[[ Material provided, beginning ]]
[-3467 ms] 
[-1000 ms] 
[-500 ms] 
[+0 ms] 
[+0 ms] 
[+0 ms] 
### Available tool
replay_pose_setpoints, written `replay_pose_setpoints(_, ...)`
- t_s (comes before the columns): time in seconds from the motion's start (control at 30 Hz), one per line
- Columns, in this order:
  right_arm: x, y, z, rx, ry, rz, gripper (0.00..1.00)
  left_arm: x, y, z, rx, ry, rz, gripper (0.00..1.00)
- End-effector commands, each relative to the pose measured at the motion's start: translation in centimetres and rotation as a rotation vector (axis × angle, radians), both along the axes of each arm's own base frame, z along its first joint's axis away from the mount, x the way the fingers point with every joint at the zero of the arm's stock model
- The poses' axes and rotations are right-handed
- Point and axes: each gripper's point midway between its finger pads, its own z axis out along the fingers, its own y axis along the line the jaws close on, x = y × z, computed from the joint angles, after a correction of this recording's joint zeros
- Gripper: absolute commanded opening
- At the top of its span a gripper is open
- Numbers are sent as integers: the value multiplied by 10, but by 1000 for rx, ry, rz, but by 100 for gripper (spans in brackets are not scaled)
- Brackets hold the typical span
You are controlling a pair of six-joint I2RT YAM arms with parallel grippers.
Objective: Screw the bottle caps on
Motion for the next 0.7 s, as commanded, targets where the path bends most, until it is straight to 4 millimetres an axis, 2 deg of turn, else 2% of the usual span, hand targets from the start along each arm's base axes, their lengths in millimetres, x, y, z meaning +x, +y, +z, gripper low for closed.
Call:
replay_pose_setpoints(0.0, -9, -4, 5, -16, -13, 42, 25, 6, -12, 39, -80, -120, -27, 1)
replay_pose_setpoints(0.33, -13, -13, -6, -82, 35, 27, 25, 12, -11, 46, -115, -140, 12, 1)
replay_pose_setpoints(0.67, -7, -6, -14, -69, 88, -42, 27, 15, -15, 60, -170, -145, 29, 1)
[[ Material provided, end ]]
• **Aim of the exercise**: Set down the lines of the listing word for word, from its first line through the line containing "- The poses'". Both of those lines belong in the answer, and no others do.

• **Final answer**:
[-3467 ms] 
[-1000 ms] 
[-500 ms] 
[+0 ms] 
[+0 ms] 
[+0 ms] 
### Available tool
replay_pose_setpoints, written `replay_pose_setpoints(_, ...)`
- t_s (comes before the columns): time in seconds from the motion's start (control at 30 Hz), one per line
- Columns, in this order:
  right_arm: x, y, z, rx, ry, rz, gripper (0.00..1.00)
  left_arm: x, y, z, rx, ry, rz, gripper (0.00..1.00)
- End-effector commands, each relative to the pose measured at the motion's start: translation in centimetres and rotation as a rotation vector (axis × angle, radians), both along the axes of each arm's own base frame, z along its first joint's axis away from the mount, x the way the fingers point with every joint at the zero of the arm's stock model
- The poses' axes and rotations are right-handed

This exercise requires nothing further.